--- Stored data ---

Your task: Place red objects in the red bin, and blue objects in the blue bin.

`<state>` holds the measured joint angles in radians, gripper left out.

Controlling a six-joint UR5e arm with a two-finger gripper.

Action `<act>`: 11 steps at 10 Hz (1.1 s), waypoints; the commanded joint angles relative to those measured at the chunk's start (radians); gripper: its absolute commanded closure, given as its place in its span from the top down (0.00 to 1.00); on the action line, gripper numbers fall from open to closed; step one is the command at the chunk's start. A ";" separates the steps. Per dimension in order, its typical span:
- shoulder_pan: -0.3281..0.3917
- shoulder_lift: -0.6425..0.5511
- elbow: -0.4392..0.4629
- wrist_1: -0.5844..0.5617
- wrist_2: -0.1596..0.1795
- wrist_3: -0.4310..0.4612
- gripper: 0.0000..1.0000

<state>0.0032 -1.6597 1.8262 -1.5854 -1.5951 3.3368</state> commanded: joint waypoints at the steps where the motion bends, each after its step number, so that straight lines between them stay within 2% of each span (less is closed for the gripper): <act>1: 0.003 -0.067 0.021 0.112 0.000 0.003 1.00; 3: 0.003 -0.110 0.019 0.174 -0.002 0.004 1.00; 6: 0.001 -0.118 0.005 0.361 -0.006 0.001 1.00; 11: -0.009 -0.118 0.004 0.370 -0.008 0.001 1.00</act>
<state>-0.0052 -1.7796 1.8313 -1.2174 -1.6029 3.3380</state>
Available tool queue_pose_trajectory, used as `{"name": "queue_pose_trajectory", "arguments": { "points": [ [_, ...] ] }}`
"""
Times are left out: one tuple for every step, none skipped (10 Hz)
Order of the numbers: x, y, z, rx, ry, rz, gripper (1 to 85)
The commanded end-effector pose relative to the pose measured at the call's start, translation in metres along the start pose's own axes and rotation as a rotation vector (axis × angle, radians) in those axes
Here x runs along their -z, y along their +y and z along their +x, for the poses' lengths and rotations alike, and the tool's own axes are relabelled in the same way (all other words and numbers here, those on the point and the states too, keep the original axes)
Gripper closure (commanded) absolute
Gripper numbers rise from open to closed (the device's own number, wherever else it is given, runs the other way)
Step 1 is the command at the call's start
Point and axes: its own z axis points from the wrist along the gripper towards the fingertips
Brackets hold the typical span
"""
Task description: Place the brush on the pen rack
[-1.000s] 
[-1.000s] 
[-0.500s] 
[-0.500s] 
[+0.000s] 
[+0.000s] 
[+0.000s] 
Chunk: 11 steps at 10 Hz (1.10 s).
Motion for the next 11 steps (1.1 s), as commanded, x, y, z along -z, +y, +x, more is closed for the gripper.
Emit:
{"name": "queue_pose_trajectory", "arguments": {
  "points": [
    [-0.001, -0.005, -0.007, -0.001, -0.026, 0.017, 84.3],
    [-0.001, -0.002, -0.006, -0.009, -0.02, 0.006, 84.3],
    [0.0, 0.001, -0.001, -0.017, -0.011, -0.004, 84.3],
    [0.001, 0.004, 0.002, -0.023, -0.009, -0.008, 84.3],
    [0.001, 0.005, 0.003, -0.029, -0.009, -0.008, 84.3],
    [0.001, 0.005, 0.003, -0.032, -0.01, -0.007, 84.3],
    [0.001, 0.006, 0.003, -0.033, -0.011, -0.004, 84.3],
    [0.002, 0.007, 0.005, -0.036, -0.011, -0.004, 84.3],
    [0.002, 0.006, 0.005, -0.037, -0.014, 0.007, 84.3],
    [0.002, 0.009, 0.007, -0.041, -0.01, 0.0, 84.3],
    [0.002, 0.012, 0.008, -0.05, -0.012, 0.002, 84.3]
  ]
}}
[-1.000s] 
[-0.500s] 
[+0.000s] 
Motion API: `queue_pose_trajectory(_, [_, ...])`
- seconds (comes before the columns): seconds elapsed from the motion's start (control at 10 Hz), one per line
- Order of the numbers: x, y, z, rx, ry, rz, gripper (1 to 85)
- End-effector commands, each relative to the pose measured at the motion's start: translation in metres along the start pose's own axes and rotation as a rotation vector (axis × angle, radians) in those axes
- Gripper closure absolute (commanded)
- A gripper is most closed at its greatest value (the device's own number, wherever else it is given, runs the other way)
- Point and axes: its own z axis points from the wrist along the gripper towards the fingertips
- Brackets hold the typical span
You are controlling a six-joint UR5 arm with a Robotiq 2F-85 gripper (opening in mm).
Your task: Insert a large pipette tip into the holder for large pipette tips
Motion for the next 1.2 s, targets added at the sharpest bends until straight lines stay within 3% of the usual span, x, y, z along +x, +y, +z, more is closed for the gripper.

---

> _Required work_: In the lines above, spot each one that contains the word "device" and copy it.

> _Answer to this task_:
Gripper numbers rise from open to closed (the device's own number, wherever else it is given, runs the other way)
- A gripper is most closed at its greatest value (the device's own number, wherever else it is given, runs the other way)

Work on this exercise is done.